Die Stadt als Schmetterling: Was vom „internationalen literaturfestival berlin" bleibt

Wieviel Literatur braucht eigentlich die Hauptstadt? Nach dem „Berliner Sommerfest der Literaturen" stellt sich doch langsam Ermüdung ein. Vorangegangen waren dem einwöchigen Spektakel, dessen Höhepunkt die „Weltklang"-Lyriknacht auf dem Potsdamer Platz am 30. Juni bildete, ganze zehn Tage Marathon-Leseprogramm beim „internationales literaturfestival berlin" (ilb). Während immer weniger gelesen wird, anspruchsvolle Literatur es immer schwerer hat, schießen gleichzeitig „Events" rund um Bücher und Autoren ins Kraut. 20 Minuten einem Autor zuhören, das geht gerade noch.

Was nun vom ilb bleibt, das ist neben einem fetten Festivalkatalog eine sogenannte Berliner Anthologie: Die Welt über dem Wasserspiegel. Herausgeber Ulrich Schreiber, der das ilb initiiert hatte, will damit nicht zuletzt Stellung beziehen gegen die mittlerweile auf etliche Bände angeschwollene „Frankfurter Anthologie" von Marcel Reich-Ranicki. Während man in Frankfurt aber Gedichte interpretieren und kommentieren läßt, ist das Berliner Produkt ein bloßes Sammelsurium von Texten ­ eine von den vielen Anthologien, die unter mehr oder minder willkürlichen Motti Gedichte kompilieren. Die Gedichte der „Berliner Anthologie" sollen jedenfalls für sich sprechen und, wie der in Sachen Weltpoesie offenbar unvermeidliche Joachim Sartorius, Festspiel-Intendant und schlechter Lyriker, in seinem Vorwort schreibt, „eine Botschaft für Berlin enthalten". Welche Botschaften das im Falle von Mörikes „Auf eine alte Lampe" oder von Pura Lopez Colomés „Du, blauer Vogel/du hellsichtiger Papagei" sein mögen, darüber kann man wahrscheinlich lange rätseln.

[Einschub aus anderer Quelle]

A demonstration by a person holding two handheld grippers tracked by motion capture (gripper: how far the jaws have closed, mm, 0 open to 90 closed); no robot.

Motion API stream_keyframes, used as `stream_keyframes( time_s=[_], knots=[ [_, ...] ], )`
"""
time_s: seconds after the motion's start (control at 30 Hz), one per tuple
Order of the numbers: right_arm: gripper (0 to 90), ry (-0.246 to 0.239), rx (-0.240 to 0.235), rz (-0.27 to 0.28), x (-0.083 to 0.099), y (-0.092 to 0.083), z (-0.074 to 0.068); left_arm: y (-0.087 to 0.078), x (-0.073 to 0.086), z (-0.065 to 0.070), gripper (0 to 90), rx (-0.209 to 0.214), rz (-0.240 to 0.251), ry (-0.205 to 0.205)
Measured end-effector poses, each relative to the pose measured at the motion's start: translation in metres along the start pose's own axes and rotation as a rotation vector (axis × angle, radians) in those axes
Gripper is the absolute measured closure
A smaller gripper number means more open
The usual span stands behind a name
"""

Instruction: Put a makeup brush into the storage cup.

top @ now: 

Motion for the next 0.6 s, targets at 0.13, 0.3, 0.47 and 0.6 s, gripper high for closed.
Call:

Frank Berberich von Lettre International stimmte bei der Präsentation der „Berliner Anthologie" wieder einmal das Klagelied von der Provinzialität Berlins an. Woran es noch immer mangele, das seien der Metropole angemessene „Weltbürger". Um die Kosmopoliten Berberich und Schreiber muß es einsam sein, also: Schriftsteller aller Länder, helft uns ­ mit euren Gedichten! Zeigt den Berlinern, was Weltoffenheit und Internationalität ist!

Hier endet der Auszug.